3. Three identical lite bulbs are connected to a D-cell as shown below. P, Q, X, Y and Z represent locations along the circuit. At which location(s), if any, will the current exist ...

a. ... the same as at Ten?
b. ... the same every bit at Q?

c. ... the same as at Y?

d. ... less than at Q?

east. ... less than at P?

f. ... twice that at Z?

k. ... three times that at Y?

4. Which adjustments could be made to the circuit beneath that would decrease the current in the cell? List all that apply.

a. Increase the resistance of bulb X.
b. Subtract the resistance of seedling X.

c. Increase the resistance of bulb Z.

d. Decrease the resistance of seedling Z.

e. Increase the voltage of the cell (somehow).

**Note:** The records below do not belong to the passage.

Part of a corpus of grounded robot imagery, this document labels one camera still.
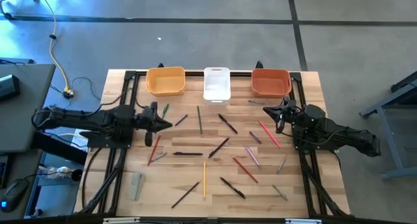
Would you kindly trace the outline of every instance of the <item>gray table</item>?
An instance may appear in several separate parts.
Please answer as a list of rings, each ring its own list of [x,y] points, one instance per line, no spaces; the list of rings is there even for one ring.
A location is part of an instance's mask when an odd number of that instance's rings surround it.
[[[35,174],[38,171],[43,151],[73,161],[76,155],[78,163],[82,159],[85,161],[85,152],[35,132],[31,124],[31,116],[44,104],[54,71],[55,65],[53,64],[0,65],[0,77],[15,75],[20,80],[21,92],[15,98],[0,102],[0,153],[12,155],[7,184],[15,179]],[[21,219],[25,214],[28,215],[28,210],[33,209],[33,206],[27,205],[29,200],[34,201],[36,205],[37,198],[34,198],[31,188],[38,187],[37,182],[34,182],[38,180],[31,177],[28,181],[31,184],[18,207],[10,213],[0,211],[0,220]],[[5,189],[0,189],[0,197],[4,192]]]

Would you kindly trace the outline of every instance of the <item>concrete floor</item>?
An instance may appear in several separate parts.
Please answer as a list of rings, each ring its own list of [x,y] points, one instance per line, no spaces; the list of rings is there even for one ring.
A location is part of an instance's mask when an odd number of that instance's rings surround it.
[[[48,1],[60,16],[291,19],[288,0]],[[295,5],[300,20],[417,21],[416,0],[295,0]],[[43,1],[8,0],[3,6],[21,15],[50,15]],[[0,21],[0,57],[51,63],[48,35],[52,29],[52,22]],[[382,139],[379,158],[368,158],[349,147],[340,150],[352,214],[415,223],[417,178],[379,178],[394,163],[379,120],[362,120],[358,112],[387,95],[390,85],[416,71],[417,27],[302,25],[300,33],[308,70],[320,74],[330,118],[353,128],[367,128]],[[57,36],[54,53],[68,78],[91,78],[98,95],[110,68],[151,68],[163,62],[187,69],[226,66],[251,70],[260,59],[267,67],[300,70],[292,25],[59,22]],[[63,88],[58,71],[52,83]],[[86,81],[75,83],[72,109],[98,106],[90,93],[77,92],[88,88]],[[46,100],[50,104],[64,107],[68,102],[51,90]],[[38,207],[50,216],[69,214],[73,196],[60,197],[66,206],[46,201],[56,193],[75,192],[74,188],[45,189]]]

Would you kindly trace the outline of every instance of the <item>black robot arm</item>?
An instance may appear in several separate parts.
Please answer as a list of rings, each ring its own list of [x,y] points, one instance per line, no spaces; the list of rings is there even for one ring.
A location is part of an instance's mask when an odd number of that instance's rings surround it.
[[[129,105],[119,105],[109,110],[95,112],[66,110],[60,107],[45,107],[32,117],[37,130],[54,129],[60,126],[89,130],[81,135],[92,139],[88,147],[127,148],[131,144],[134,129],[146,130],[145,144],[152,145],[152,133],[172,127],[158,114],[158,104],[145,106],[142,113],[135,115],[135,109]]]
[[[276,133],[282,133],[285,122],[291,124],[295,145],[299,145],[297,141],[305,142],[301,150],[337,150],[349,145],[367,156],[381,155],[379,140],[374,134],[338,125],[326,118],[326,113],[316,105],[300,109],[295,101],[285,98],[281,105],[263,110],[276,122]]]

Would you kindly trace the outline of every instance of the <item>green pencil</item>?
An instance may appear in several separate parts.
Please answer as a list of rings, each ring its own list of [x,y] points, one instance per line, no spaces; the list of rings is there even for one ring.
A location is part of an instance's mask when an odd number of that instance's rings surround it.
[[[169,104],[167,104],[167,105],[164,107],[164,110],[162,111],[162,119],[164,119],[165,114],[168,112],[168,107],[169,107]]]
[[[201,136],[203,136],[203,127],[201,125],[201,116],[200,116],[200,107],[199,106],[197,106],[197,112],[198,112],[198,121],[200,123],[200,134],[201,134]]]

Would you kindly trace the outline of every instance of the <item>wooden table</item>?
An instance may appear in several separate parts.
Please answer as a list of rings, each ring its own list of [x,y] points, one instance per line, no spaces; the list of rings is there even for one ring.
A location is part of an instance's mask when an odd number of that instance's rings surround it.
[[[125,70],[109,70],[104,86],[102,102],[111,102],[121,93]],[[317,72],[302,72],[304,92],[308,104],[315,104],[326,110],[319,75]],[[180,96],[155,97],[146,91],[145,77],[141,77],[137,99],[140,104],[149,105],[158,102],[158,114],[169,103],[165,119],[173,124],[185,114],[185,119],[177,127],[161,132],[162,138],[156,149],[156,155],[168,152],[164,158],[151,163],[147,161],[152,147],[144,143],[145,131],[136,131],[132,148],[128,150],[122,186],[120,192],[118,216],[167,216],[167,217],[307,217],[306,198],[301,177],[298,153],[293,148],[292,139],[284,135],[275,135],[280,142],[278,148],[258,120],[263,121],[271,132],[275,131],[273,120],[263,112],[262,106],[249,103],[255,98],[251,93],[251,80],[247,77],[231,78],[231,101],[224,105],[205,105],[203,99],[203,78],[187,77],[186,91]],[[266,106],[278,105],[280,99],[260,99]],[[203,137],[200,136],[196,106],[200,106],[203,121]],[[238,131],[234,134],[217,116],[221,113]],[[252,131],[260,140],[258,145],[249,135]],[[285,133],[290,133],[286,126]],[[211,159],[212,152],[226,137],[229,142]],[[261,169],[254,164],[245,151],[249,146]],[[202,152],[204,156],[174,156],[173,152]],[[103,149],[94,159],[87,175],[86,200],[89,201],[103,183],[104,171],[108,160],[108,149]],[[256,184],[232,159],[236,156],[258,179]],[[279,175],[278,166],[287,158]],[[319,170],[323,186],[339,207],[349,213],[345,188],[337,158],[329,153],[317,151]],[[207,198],[203,199],[203,185],[200,183],[174,209],[171,208],[184,193],[197,181],[203,181],[203,162],[207,162]],[[137,201],[129,199],[130,182],[133,172],[145,173],[145,184]],[[230,181],[246,195],[240,198],[227,187],[220,176]],[[271,186],[274,184],[289,201],[280,197]],[[108,195],[109,207],[112,187]],[[316,210],[318,209],[317,193],[312,190]],[[75,211],[81,209],[81,185],[77,196]]]

f. Subtract the voltage of the jail cell (somehow).

g. Remove bulb Y.

5. A 12-V battery , a 12-ohm resistor and a 4-ohm resistor are continued as shown. The current in the 12-ohm resistor is ____ that in the 4-ohm resistor.

a. i/3

b. 1/ii

c. 2/three

d. the aforementioned as

e. ane.v times

f. twice

g. three times

h. 4 times

6. A 12-Five bombardment , a 12-ohm resistor and a 4-ohm resistor are connected as shown. The voltage drop across the 12-ohm resistor is ____ that beyond the 4-ohm resistor.

a. one/3

b. 1/two

c. 2/iii

d. the same equally

e. ane.five times

f. twice

thousand. 3 times

h. four times

seven. A 12-Five battery and a 12-ohm resistor are connected as shown in circuit. A 6-ohm resistor is added to the 12-ohm resistor to create circuit Y as shown. The voltage drop across the 6-ohm resistor in circuit Y is ____ that across the resistor in X.

a. larger than
b. smaller than

c. the same every bit

8. Use your understanding of equivalent resistance to complete the following statements:

a. Two vi-Ω resistors placed in parallel would provide a resistance that is equivalent to one _____-Ω resistor.
b. Three six-Ω resistors placed in parallel would provide a resistance that is equivalent to one _____-Ω resistor.

c. Iii eight-Ω resistors placed in parallel would provide a resistance that is equivalent to i _____-Ω resistor.

d. Three resistors with resistance values of 2-Ω, 4-Ω, and 6-Ω are placed in parallel. These would provide a resistance that is equivalent to ane _____-Ω resistor.

due east. Iii resistors with resistance values of 5-Ω, 6-Ω, and 7-Ω are placed in parallel. These would provide a resistance that is equivalent to 1 _____-Ω resistor.

f. Three resistors with resistance values of 12-Ω, vi-Ω, and 21-Ω are placed in parallel. These would provide a resistance that is equivalent to one _____-Ω resistor.

nine. Based on your answers to the higher up question, consummate the following argument:

The overall or equivalent resistance of three resistors placed in parallel volition be _____.

a. greater than the resistance of the biggest R value of the three.
b. less than the resistance of the smallest R value of the three.

c. somewhere in between the smallest R and the biggest R value of the three.

d. ... nonsense! No such generalization tin can be made. The results vary.

ten. Three resistors are continued in parallel. If placed in a excursion with a 12-volt power supply. Determine the equivalent resistance, the total excursion current, and the voltage drop across and current in each resistor.